Consider this May 26 update from Consumer Metrics Institute:

The Bureau of Economic Analysis (BEA) kept their estimate of the annualized growth rate of the first quarter 2011 U.S. Gross Domestic Product (GDP) essentially unchanged at 1.84%. Although the overall growth rate was essentially unchanged the component contributions to the growth rate did shift somewhat, with personal consumption nearly .4% weaker than previously reported and industrial production stronger by about the same amount. Both exports and imports grew relative to the prior report, offsetting their respective contributions to the overall growth rate. The improvements in the industrial components came from both fixed investments and inventory building, and the growth of "real final sales of domestic product" continued to be anemic at 0.65% -- down from the 0.82% rate reported a month earlier.

And once again the BEA used an overall "price deflater" that reflected an annualized inflation rate of 1.9%.

In the longer view the BEA reported that the year-over-year (trailing twelve month) change in the "real" GDP was 2.3%, the lowest year-over-year growth rate reported since 2009. And governmental expenditures at all levels continued to shrink, with the new "austerity" at the Federal level (i.e., expiring stimuli) shaving 0.68% off of the overall growth rate, and genuine state and local frugality dropping the headline growth rate by another 0.39%.

The importance of the price deflater used by the BEA cannot be overstated. In calculating the "real" GDP the BEA continued to use an overall 1.9% annualized inflation rate, which is substantially lower than the inflation rates being reported by any of the BEA's sister agencies. The mathematical implications of the deflater are simple: a lower deflater creates a higher "real" GDP reading. If April's CPI-U (as reported by the Bureau of Labor Statistics) of 3.2% year-over-year inflation is used as the deflater, the reported 1.84% annualized growth rate shrinks to a 0.56% annualized rate, and the "real final sales of domestic products" is actually contracting at a 0.63% rate. If instead of the year-over-year CPI-U we were to use the annualized CPI-U from just the first quarter (5.7%), the "real" GDP would be shrinking at a 1.82% annualized rate, and the "real final sales of domestic products" would be contracting at a recession-like 3.01%.
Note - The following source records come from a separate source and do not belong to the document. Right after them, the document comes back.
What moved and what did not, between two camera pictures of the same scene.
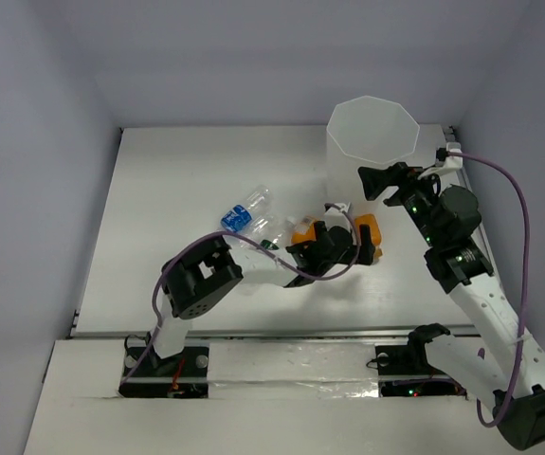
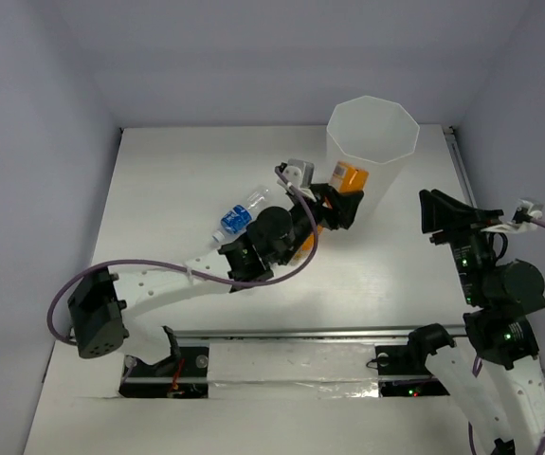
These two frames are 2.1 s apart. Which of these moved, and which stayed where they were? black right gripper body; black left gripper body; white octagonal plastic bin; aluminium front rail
Moved: black right gripper body; black left gripper body
Stayed: aluminium front rail; white octagonal plastic bin
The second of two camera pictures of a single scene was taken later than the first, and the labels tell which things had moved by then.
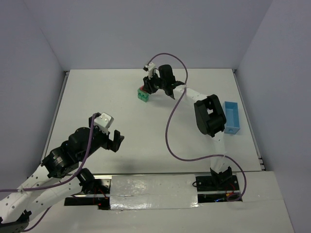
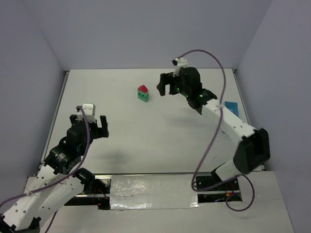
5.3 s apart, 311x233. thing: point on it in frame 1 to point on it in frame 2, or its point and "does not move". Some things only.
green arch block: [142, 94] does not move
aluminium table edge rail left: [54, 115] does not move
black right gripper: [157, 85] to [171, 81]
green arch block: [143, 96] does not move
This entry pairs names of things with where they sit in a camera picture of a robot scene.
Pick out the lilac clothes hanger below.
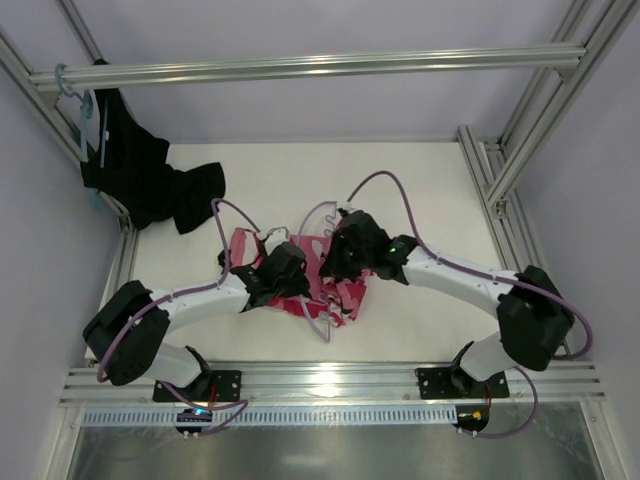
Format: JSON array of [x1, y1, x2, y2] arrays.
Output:
[[295, 201, 360, 344]]

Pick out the pink camouflage trousers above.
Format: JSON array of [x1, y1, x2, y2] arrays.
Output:
[[229, 228, 371, 328]]

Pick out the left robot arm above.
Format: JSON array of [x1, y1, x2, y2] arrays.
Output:
[[83, 228, 310, 401]]

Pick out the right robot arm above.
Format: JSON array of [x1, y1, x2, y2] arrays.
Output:
[[320, 209, 575, 397]]

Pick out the light blue clothes hanger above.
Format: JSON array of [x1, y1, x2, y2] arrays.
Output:
[[53, 62, 111, 211]]

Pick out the black garment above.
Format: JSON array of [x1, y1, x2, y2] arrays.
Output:
[[81, 88, 226, 235]]

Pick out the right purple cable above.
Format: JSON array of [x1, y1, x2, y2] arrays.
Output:
[[342, 170, 595, 440]]

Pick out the purple cable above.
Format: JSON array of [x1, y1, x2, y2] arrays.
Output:
[[342, 170, 595, 440], [95, 197, 266, 437]]

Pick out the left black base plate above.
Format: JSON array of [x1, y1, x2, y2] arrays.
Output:
[[152, 369, 242, 403]]

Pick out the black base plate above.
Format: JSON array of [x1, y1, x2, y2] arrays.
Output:
[[152, 369, 242, 403], [415, 366, 510, 400]]

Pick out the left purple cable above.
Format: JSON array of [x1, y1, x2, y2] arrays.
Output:
[[95, 197, 266, 437]]

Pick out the slotted grey cable duct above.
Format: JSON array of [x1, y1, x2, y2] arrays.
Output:
[[80, 404, 458, 430]]

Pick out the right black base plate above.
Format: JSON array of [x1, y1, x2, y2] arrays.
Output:
[[415, 366, 510, 400]]

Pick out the aluminium left frame post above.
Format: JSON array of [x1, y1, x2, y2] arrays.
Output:
[[1, 28, 139, 290]]

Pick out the aluminium hanging rail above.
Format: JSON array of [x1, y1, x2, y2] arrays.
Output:
[[35, 43, 586, 90]]

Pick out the aluminium right frame rail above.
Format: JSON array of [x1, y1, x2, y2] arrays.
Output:
[[457, 1, 639, 270]]
Although the overall reported headline rate for the GDP remained essentially unchanged, the numbers reflected somewhat weaker consumer contributions and anemic "real final sales" -- all while using a price deflater that strains credibility. But the published end result might be exactly what Mr. Bernanke would like to see as a justification for extending the Federal Reserve's "Quantitative Easing" programs: pitiful growth in desperate need of further intervention.


As we have noted before on this blog, government statistics often are lies, exaggerations and spin. By using a GDP deflator that is blatantly low, the GDP figure is boosted for political points.
If we were to use an inflation figure such as the one calculated by W. John Williams of ShadowStats fame, the deflator would be in the 8% range. This implies that the economy is contracting at the rate of approximately 4%. This seems too pessimistic to me, but the general direction of a contracting economy does seem valid and fits other indicators, such as the continued decline in house prices. It also fits our theory that we continue to move toward deflation with its accompanying deleveraging.